New Caledonia was used as a penal colony from 1854 to 1922 by France. From this period and on, many Europeans (particularly of French and, to some extent, German origin) settled in the territory and they intermingled with Asian and Polynesian settlers. Code de l'indigénat, introduced in 1887, provided the free settler population with an advantageous status over the indigenous Melanesian peoples, known collectively as Kanak. Caldoches settled and gained property on the dry west coast of the main island Grande Terre where the capital Nouméa is also located, pushing the Kanaks onto small reservations in the north and east. With the superior position, they constituted the ruling class of the colony and they were the ones who widened the usage of the word Canaque as a pejorative.
Caldoches tend to be political loyalists (in the context of New Caledonia, they oppose independence from France). They were seen as supporters of the strongly Caldoche Rally for Caledonia in the Republic (Rally for Caledonia inside the Republic) until 2004, when their support shifted considerably towards Avenir ensemble ("Future Together"), which has the vision of a multiracial New Caledonia within the framework of the French Republic.

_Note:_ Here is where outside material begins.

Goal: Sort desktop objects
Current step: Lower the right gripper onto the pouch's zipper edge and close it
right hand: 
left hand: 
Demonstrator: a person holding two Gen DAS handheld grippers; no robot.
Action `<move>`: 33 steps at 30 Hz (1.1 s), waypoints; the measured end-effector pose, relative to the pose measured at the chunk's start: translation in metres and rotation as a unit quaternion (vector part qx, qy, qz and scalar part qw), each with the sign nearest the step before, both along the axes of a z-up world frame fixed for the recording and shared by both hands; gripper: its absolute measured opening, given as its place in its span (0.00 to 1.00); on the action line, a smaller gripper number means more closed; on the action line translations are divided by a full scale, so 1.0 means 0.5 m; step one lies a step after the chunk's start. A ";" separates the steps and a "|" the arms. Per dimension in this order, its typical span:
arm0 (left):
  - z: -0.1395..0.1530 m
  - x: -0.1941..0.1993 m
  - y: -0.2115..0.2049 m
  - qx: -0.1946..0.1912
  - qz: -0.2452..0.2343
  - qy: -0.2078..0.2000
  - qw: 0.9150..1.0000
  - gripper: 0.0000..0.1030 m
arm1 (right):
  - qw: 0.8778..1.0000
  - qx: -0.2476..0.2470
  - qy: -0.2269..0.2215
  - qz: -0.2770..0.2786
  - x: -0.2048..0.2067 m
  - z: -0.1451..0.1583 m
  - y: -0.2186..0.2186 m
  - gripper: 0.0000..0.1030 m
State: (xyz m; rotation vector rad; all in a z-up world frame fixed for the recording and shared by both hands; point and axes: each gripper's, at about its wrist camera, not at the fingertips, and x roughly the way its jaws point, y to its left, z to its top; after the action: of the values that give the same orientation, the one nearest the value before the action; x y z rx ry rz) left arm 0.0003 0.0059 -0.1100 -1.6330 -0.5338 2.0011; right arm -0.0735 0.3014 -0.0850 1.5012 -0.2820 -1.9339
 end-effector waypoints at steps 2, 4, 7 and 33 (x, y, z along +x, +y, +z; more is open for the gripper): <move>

There are many theories on the origin of the term "Caldoche". The most widespread story, as told by the collective lexicon 1001 Caledonian Words, attributes the term to local journalist and polemicist Jacqueline Schmidt, who participated actively towards the end of the 1960s in the debate concerning the Billotte laws (in particular the first law, which transferred mining responsibilities in New Caledonia to the state), and signed her articles with the pseudonym "Caldoche", a portmanteau of the prefix "Cald-", referring to her strong feeling of belonging to New Caledonia, where her family settled almost 100 years earlier, and the suffix "-oche", referring to the pejorative term "dirty Boche", having been called that by some of her schoolfriends' parents due to her German heritage (the Schmidts form part of an important German community from the Rhineland, having fled Germany to escape Prussian domination in the 1860s). The owner of the newspaper D1TO, Gerald Rousseau, found the name amusing, and popularised it.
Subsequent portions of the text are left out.